* Required action:
Could every line below be transcribed exactly, with the pictures dropped?

* Source data:
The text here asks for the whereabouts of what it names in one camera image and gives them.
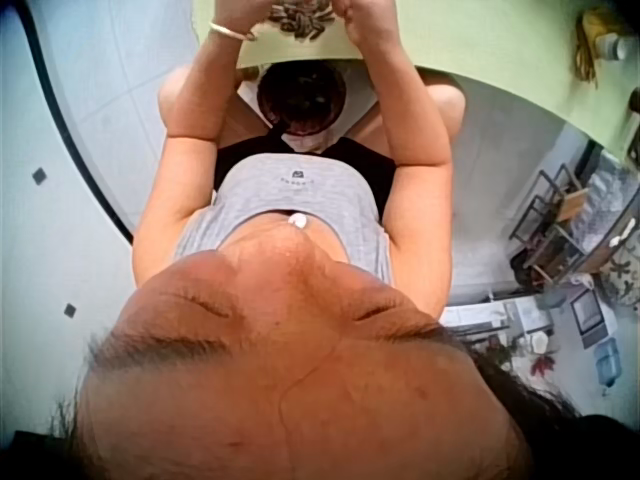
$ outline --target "dark hair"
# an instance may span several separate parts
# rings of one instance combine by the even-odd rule
[[[530,478],[626,478],[638,470],[638,433],[608,417],[580,416],[565,399],[534,390],[482,353],[468,353],[529,446]],[[78,434],[76,405],[61,405],[57,413],[56,447],[37,459],[30,456],[17,476],[33,478],[35,472],[25,469],[36,469],[43,477],[108,478]],[[509,472],[498,478],[509,478]]]

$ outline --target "green table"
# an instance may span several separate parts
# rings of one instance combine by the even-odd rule
[[[203,41],[213,0],[193,0]],[[628,109],[640,84],[639,55],[597,62],[599,87],[573,76],[575,22],[595,0],[397,0],[404,45],[421,67],[463,75],[523,97],[573,124],[619,159],[640,119]],[[315,42],[299,42],[271,25],[244,45],[240,66],[302,59],[355,59],[336,22]]]

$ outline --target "bracelet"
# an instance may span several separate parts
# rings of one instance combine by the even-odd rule
[[[241,33],[234,32],[229,30],[227,27],[223,27],[222,25],[217,25],[213,22],[209,23],[209,27],[212,31],[220,33],[225,37],[235,38],[236,40],[240,40],[241,42],[256,42],[258,41],[258,37],[255,36],[253,32],[249,32],[246,35]]]

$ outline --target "gray tank top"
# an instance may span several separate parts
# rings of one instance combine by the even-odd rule
[[[345,163],[309,155],[261,154],[238,163],[187,226],[175,258],[216,250],[247,220],[277,210],[319,218],[342,241],[349,263],[393,285],[389,237],[366,180]]]

* Reply:
The text here asks for the whereabouts of what it names in one camera image and gives them.
$ outline --target "dark hair"
# an instance may span several separate parts
# rings of one instance combine by the even-odd rule
[[[530,478],[626,478],[638,470],[638,433],[608,417],[580,416],[565,399],[534,390],[482,353],[468,353],[529,446]],[[78,434],[76,405],[61,405],[57,413],[56,447],[37,459],[30,456],[17,476],[33,478],[35,472],[25,469],[36,469],[43,477],[108,478]],[[509,472],[498,478],[509,478]]]

$ outline --target "green table"
# an instance may span several separate parts
# rings of one instance combine by the even-odd rule
[[[203,41],[213,0],[193,0]],[[628,109],[640,84],[639,55],[597,62],[599,87],[573,76],[575,22],[595,0],[397,0],[404,45],[421,67],[463,75],[523,97],[573,124],[619,159],[640,119]],[[315,42],[299,42],[271,25],[244,45],[240,66],[302,59],[355,59],[336,22]]]

$ outline --target "bracelet"
# an instance may span several separate parts
# rings of one instance combine by the even-odd rule
[[[241,33],[234,32],[229,30],[227,27],[223,27],[222,25],[217,25],[213,22],[209,23],[209,27],[212,31],[220,33],[225,37],[235,38],[236,40],[240,40],[241,42],[256,42],[258,41],[258,37],[255,36],[253,32],[249,32],[246,35]]]

$ outline --target "gray tank top"
# an instance may span several separate parts
# rings of one instance combine by the even-odd rule
[[[345,163],[309,155],[261,154],[238,163],[187,226],[175,258],[216,250],[247,220],[277,210],[319,218],[342,241],[349,263],[393,285],[389,237],[366,180]]]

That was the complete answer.